## Data extract:
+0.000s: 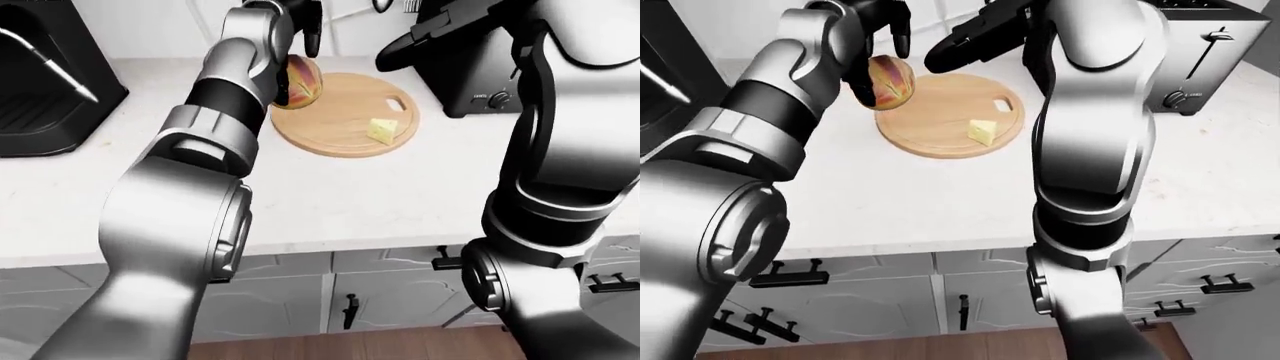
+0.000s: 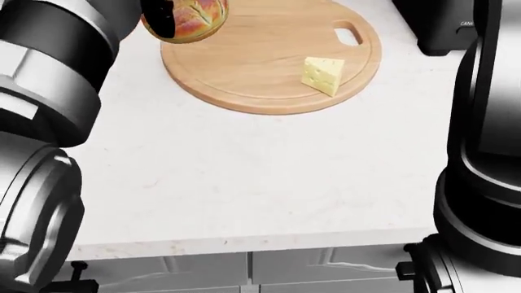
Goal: Place the bread and cheese on the cutting board.
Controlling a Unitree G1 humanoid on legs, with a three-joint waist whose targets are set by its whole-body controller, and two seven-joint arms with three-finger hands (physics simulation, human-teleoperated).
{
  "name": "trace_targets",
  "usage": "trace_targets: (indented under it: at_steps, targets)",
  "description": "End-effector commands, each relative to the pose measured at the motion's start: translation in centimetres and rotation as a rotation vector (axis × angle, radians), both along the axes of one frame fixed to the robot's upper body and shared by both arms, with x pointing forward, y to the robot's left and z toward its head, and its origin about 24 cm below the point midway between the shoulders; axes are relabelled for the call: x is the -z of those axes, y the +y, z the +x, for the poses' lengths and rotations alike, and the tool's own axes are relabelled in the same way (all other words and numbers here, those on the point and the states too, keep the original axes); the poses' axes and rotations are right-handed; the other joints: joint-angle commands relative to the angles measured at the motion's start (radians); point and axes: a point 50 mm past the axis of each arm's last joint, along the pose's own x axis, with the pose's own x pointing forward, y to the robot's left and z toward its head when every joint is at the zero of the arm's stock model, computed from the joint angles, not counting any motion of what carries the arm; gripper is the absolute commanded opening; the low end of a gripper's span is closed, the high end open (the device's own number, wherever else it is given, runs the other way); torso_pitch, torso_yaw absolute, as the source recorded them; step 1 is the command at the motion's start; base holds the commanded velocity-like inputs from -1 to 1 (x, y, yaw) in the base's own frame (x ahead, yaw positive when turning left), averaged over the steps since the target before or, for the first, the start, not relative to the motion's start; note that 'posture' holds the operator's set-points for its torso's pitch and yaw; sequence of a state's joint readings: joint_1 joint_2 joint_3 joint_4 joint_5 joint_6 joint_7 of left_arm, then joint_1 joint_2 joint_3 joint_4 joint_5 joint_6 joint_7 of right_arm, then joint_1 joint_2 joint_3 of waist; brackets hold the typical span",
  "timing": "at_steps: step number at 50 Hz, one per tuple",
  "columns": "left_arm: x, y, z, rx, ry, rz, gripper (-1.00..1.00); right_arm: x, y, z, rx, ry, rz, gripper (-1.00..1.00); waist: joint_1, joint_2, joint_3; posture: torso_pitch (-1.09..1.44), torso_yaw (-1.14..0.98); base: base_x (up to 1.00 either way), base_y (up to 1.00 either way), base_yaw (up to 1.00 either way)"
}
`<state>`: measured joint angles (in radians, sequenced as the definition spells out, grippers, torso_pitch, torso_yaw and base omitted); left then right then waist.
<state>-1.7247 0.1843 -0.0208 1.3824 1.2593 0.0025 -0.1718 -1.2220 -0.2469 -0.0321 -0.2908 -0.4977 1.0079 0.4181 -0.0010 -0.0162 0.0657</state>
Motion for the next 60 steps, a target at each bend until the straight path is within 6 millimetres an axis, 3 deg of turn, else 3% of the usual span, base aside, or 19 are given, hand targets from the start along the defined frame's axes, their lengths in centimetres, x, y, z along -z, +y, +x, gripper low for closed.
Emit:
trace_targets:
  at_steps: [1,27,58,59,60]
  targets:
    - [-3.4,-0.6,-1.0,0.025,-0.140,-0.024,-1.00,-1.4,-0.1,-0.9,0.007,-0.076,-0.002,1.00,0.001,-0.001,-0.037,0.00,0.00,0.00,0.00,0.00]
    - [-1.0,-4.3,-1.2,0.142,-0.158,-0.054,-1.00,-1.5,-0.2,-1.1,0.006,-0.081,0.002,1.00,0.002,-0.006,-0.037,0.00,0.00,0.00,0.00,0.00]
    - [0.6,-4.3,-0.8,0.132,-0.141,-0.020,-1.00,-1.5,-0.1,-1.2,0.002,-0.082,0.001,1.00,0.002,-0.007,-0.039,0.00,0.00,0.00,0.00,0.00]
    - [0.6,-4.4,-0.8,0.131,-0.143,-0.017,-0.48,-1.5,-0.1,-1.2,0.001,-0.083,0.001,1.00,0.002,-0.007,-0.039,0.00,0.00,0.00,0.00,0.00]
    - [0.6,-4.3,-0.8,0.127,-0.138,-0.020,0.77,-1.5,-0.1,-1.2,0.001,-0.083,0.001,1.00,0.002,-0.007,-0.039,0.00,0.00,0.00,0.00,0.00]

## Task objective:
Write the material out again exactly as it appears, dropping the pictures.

## Your solution:
+0.000s: 
+0.000s: 
Goal: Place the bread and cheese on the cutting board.
Controlling a Unitree G1 humanoid on legs, with a three-joint waist whose targets are set by its whole-body controller, and two seven-joint arms with three-finger hands (physics simulation, human-teleoperated).
{
  "name": "trace_targets",
  "usage": "trace_targets: (indented under it: at_steps, targets)",
  "description": "End-effector commands, each relative to the pose measured at the motion's start: translation in centimetres and rotation as a rotation vector (axis × angle, radians), both along the axes of one frame fixed to the robot's upper body and shared by both arms, with x pointing forward, y to the robot's left and z toward its head, and its origin about 24 cm below the point midway between the shoulders; axes are relabelled for the call: x is the -z of those axes, y the +y, z the +x, for the poses' lengths and rotations alike, and the tool's own axes are relabelled in the same way (all other words and numbers here, those on the point and the states too, keep the original axes); the poses' axes and rotations are right-handed; the other joints: joint-angle commands relative to the angles measured at the motion's start (radians); point and axes: a point 50 mm past the axis of each arm's last joint, along the pose's own x axis, with the pose's own x pointing forward, y to the robot's left and z toward its head when every joint is at the zero of the arm's stock model, computed from the joint angles, not counting any motion of what carries the arm; gripper is the absolute commanded opening; the low end of a gripper's span is closed, the high end open (the device's own number, wherever else it is given, runs the other way); torso_pitch, torso_yaw absolute, as the source recorded them; step 1 is the command at the motion's start; base holds the commanded velocity-like inputs from -1 to 1 (x, y, yaw) in the base's own frame (x ahead, yaw positive when turning left), averaged over the steps since the target before or, for the first, the start, not relative to the motion's start; note that 'posture' holds the operator's set-points for its torso's pitch and yaw; sequence of a state's joint readings: joint_1 joint_2 joint_3 joint_4 joint_5 joint_6 joint_7 of left_arm, then joint_1 joint_2 joint_3 joint_4 joint_5 joint_6 joint_7 of right_arm, then joint_1 joint_2 joint_3 of waist; brackets hold the typical span",
  "timing": "at_steps: step number at 50 Hz, one per tuple",
  "columns": "left_arm: x, y, z, rx, ry, rz, gripper (-1.00..1.00); right_arm: x, y, z, rx, ry, rz, gripper (-1.00..1.00); waist: joint_1, joint_2, joint_3; posture: torso_pitch (-1.09..1.44), torso_yaw (-1.14..0.98); base: base_x (up to 1.00 either way), base_y (up to 1.00 either way), base_yaw (up to 1.00 either way)"
}
`<state>`: measured joint angles (in radians, sequenced as the definition spells out, grippers, torso_pitch, torso_yaw and base omitted); left then right then waist.
<state>-1.7247 0.1843 -0.0208 1.3824 1.2593 0.0025 -0.1718 -1.2220 -0.2469 -0.0321 -0.2908 -0.4977 1.0079 0.4181 -0.0010 -0.0162 0.0657</state>
Motion for the next 60 steps, a target at each bend until the straight path is within 6 millimetres an axis, 3 deg of turn, else 3% of the usual span, base aside, or 19 are given, hand targets from the start along the defined frame's axes, their lengths in centimetres, x, y, z along -z, +y, +x, gripper low for closed.
Emit:
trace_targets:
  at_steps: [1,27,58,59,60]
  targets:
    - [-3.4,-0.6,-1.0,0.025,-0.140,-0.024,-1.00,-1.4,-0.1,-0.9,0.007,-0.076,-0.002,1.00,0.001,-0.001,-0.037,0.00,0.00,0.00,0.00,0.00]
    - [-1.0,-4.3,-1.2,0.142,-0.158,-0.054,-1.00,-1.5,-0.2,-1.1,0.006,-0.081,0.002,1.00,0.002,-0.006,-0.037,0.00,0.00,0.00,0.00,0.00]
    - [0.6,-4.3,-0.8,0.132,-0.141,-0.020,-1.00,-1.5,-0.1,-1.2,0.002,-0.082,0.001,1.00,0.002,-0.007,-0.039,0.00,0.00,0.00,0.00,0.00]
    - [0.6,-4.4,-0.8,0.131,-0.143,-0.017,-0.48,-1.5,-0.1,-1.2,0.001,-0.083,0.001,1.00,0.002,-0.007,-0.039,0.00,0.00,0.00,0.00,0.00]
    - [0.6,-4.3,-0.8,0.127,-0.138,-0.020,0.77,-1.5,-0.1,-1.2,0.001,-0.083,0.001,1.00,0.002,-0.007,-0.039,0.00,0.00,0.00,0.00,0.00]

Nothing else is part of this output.